◆ Work order ◆
The listing that follows must be given again in full and exactly.

────────────────────────────────────────

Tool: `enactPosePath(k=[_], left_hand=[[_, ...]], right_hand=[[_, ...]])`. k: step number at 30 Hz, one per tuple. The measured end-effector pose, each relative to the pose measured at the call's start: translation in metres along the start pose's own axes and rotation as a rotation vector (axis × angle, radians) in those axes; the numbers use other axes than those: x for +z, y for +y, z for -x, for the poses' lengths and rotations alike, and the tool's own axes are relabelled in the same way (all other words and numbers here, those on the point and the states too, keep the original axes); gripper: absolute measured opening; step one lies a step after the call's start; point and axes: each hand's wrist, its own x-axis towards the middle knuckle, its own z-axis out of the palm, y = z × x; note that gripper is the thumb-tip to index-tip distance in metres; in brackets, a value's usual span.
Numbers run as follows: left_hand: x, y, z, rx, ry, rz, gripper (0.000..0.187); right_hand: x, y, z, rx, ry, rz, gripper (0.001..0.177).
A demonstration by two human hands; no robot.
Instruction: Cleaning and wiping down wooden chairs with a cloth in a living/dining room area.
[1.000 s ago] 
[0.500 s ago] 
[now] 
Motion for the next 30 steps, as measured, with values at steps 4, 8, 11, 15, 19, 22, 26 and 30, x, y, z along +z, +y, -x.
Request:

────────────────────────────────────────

◆ Written answer ◆
Tool: `enactPosePath(k=[_], left_hand=[[_, ...]], right_hand=[[_, ...]])`. k: step number at 30 Hz, one per tuple. The measured end-effector pose, each relative to the pose measured at the call's start: translation in metres along the start pose's own axes and rotation as a rotation vector (axis × angle, radians) in those axes; the numbers use other axes than those: x for +z, y for +y, z for -x, for the poses' lengths and rotations alike, and the tool's own axes are relabelled in the same way (all other words and numbers here, those on the point and the states too, keep the original axes); gripper: absolute measured opening; step one lies a step after the call's start; point and axes: each hand's wrist, its own x-axis towards the middle knuckle, its own z-axis out of the palm, y = z × x; note that gripper is the thumb-tip to index-tip distance in metres; in brackets, a value's usual span.
Numbers run as follows: left_hand: x, y, z, rx, ry, rz, gripper (0.000..0.187); right_hand: x, y, z, rx, ry, rz, gripper (0.001..0.177).
A demonstration by two human hands; no robot.
Instruction: Cleaning and wiping down wooden chairs with a cloth in a living/dining room area.
[1.000 s ago] 
[0.500 s ago] 
[now] 
Motion for the next 30 steps, as measured, with values at steps 4, 8, 11, 15, 19, 22, 26 and 30, x, y, z along +z, +y, -x.
Request:

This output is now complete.